United States District Court, Northern District of Texas
Jun 28, 2022
Civil Action 3:21-CV-2883-B (N.D. Tex. Jun. 28, 2022)

Opinion

Civil Action 3:21-CV-2883-B

06-28-2022

AYDEE NARANJO, individually and on behalf of similarly situated individuals, Plaintiff, v. NICK'S MANAGEMENT, INC., NICK'S CLUBS, INC., f/k/a ADVENTURE PLUS ENTERPRISES, INC., d/b/a PT'S MENS' CLUB, and NICK MEHMETI, Defendants.

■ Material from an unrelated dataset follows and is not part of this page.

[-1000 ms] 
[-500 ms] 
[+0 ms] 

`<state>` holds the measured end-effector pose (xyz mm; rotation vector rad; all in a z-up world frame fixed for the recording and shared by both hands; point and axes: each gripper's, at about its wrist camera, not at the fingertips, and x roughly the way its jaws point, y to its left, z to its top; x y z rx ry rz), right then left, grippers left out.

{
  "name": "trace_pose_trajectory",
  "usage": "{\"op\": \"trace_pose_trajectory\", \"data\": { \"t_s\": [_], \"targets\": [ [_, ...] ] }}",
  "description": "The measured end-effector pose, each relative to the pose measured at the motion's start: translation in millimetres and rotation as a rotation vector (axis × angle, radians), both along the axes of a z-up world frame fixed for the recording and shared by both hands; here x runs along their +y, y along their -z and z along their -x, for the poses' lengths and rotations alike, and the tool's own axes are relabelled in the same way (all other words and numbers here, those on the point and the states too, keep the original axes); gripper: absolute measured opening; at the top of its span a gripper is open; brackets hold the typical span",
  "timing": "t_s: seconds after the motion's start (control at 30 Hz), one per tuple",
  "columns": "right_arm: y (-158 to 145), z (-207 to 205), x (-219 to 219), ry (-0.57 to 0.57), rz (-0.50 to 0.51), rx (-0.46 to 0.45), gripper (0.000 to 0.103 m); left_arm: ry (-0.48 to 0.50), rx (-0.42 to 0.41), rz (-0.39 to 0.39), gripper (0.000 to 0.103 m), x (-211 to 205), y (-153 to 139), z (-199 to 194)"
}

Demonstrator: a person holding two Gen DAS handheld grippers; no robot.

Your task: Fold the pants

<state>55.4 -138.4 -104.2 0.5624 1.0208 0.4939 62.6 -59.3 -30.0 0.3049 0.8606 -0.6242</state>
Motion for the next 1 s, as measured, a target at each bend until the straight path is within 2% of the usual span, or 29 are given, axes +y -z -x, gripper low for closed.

MEMORANDUM OPINION AND ORDER

JANE J. BOYLE UNITED STATES DISTRICT JUDGE

Before the Court is Defendants Nick's Management, Inc., Nick's Clubs, Inc., and Nick Mehmeti (collectively “Defendants”)'s Motion to Dismiss and/or Stay this Action (Doc. 13). For the following reasons, the Court GRANTS IN PART and DENIES IN PART Defendants' Motion.

I.

BACKGROUND

This is a Fair Labor Standards Act (“FLSA”) case. From approximately June 2020 to May 2021, Plaintiff Aydee Naranjo (“Plaintiff”) worked as an exotic dancer for Defendants. Doc. 1, Compl., ¶ 2. On November 17, 2021, Plaintiff, “on behalf of herself and all other exotic dancers who have worked [for Defendants],” filed her Complaint (Doc. 1) alleging that Defendants “misclassified [her and other exotic dancers] as independent contractors[,] [that Plaintiff and other dancers] were not paid minimum wage or overtime compensation as required by the [FLSA], and [that Plaintiff and other dancers] were subject to unlawful kick-backs under the FLSA.” Doc. 1, Compl., ¶ 7. Defendants' Motion to Dismiss and/or Stay (Doc. 13) (“Defendants' Motion to Dismiss”) followed on December 20, 2021. Doc. 13, Defs.' Mot. Dismiss. The Motion being ripe, the Court turns to the merits.

II.

LEGAL STANDARD

Under Rule 8(a)(2) of the Federal Rules of Civil Procedure, a complaint must contain “a short and plain statement of the claim showing that the pleader is entitled to relief.” Rule 12(b)(6) authorizes the court to dismiss a plaintiff's complaint for “failure to state a claim upon which relief can be granted.” In considering a Rule 12(b)(6) motion to dismiss, “[t]he ‘court accepts all well-pleaded facts as true, viewing them in the light most favorable to the plaintiff.'” In re Katrina Canal Breaches Litig., 495 F.3d 191, 205 (5th Cir. 2007) (quoting Martin K. Eby Constr. Co. v. Dall. Area Rapid Transit, 369 F.3d 464, 467 (5th Cir. 2004)). “A motion to dismiss under Rule 12(b)(6) is ‘viewed with disfavor and is rarely granted.'” Priester v. Lowndes Cnty., 354 F.3d 414, 418 (5th Cir. 2004) (quoting Lowrey v. Tex. A&M Univ. Sys., 117 F.3d 242, 247 (5th Cir. 1997)).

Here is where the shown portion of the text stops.